More common than open surgery, closed-womb procedures are still rare enough to be practiced at only a few dozen specialized institutions. Sometimes these procedures are called "needle treatments." Since the first fetal blood transfusion in 1963, fetal transfusions have become one of the most accepted types of fetal therapy, although they are still uncommon. Transfusions can save the life of a fetus if the blood of the fetus and its mother are incompatible. In the case of Rh incompatibility, for instance, the antibodies in the blood of an Rh negative mother will attack the red blood cells of an Rh positive baby. Guided by ultrasound, the doctor inserts a needle through the mother's abdomen and injects compatible blood into the umbilical blood vessels.

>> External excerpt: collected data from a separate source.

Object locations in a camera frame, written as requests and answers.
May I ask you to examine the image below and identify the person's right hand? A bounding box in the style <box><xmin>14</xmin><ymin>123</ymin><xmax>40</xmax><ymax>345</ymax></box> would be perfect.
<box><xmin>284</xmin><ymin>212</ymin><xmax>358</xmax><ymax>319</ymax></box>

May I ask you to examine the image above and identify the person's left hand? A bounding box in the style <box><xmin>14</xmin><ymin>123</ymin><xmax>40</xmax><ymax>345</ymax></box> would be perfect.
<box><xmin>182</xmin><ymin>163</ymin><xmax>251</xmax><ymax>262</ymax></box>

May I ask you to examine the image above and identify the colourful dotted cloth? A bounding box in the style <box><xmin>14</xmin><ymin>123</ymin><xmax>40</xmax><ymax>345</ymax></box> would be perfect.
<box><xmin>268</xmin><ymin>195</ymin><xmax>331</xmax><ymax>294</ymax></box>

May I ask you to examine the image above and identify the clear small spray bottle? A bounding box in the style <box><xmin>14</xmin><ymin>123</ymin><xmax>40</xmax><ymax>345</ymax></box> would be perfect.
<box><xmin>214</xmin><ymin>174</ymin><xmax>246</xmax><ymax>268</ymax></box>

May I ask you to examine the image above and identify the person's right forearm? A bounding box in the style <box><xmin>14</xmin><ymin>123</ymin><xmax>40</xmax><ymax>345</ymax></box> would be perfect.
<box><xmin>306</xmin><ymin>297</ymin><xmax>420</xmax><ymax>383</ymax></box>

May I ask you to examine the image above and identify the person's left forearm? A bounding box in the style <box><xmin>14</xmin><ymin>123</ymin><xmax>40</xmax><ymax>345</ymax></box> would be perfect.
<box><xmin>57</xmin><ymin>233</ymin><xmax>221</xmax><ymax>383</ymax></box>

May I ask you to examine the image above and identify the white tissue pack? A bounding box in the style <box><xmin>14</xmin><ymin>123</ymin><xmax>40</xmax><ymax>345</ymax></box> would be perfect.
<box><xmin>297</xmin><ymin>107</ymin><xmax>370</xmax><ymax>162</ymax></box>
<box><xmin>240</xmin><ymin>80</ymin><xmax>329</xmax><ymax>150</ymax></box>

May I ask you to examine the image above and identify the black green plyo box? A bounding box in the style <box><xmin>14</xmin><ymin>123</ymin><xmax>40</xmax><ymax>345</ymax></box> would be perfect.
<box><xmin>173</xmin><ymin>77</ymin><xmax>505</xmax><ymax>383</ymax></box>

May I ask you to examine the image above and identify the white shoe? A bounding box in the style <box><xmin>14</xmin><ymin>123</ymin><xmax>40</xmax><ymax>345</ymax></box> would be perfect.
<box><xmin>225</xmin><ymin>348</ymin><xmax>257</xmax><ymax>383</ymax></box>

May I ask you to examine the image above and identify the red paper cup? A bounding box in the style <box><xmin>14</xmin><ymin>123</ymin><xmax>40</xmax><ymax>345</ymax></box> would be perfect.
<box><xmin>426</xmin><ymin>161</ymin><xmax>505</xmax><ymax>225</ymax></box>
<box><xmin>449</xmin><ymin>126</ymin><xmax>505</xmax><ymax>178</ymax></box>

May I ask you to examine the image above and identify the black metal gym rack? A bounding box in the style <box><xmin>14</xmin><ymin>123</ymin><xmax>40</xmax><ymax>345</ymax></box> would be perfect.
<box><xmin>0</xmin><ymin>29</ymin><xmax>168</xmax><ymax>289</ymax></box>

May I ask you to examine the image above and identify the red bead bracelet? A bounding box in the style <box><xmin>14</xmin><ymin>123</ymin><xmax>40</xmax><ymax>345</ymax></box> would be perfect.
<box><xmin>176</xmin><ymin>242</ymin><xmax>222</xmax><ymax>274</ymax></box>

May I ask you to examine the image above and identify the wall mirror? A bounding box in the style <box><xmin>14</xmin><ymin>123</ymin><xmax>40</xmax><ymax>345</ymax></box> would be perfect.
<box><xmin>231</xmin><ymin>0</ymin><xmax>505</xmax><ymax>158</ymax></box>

In a similar fashion, doctors use needles to deliver life-saving medications.

Sometimes twins fail to develop normally, and the poor health of one twin jeopardizes the life of the other, healthy twin. Left untreated, such pregnancies typically end with the death of both twins. In this situation, parents might permit the doctor to perform fetal surgery and terminate the abnormal twin in order to save the healthy twin. In a rare condition known as twin-twin transfusion syndrome, the blood circulation of the two twins is connected and one fetus lacks a brain and a heart. In a closed-womb procedure, surgeons have successfully used miniature instruments to tie a knot in the blood vessels linking the two twins. Although this kills the abnormal twin, the other twin is much more likely to survive.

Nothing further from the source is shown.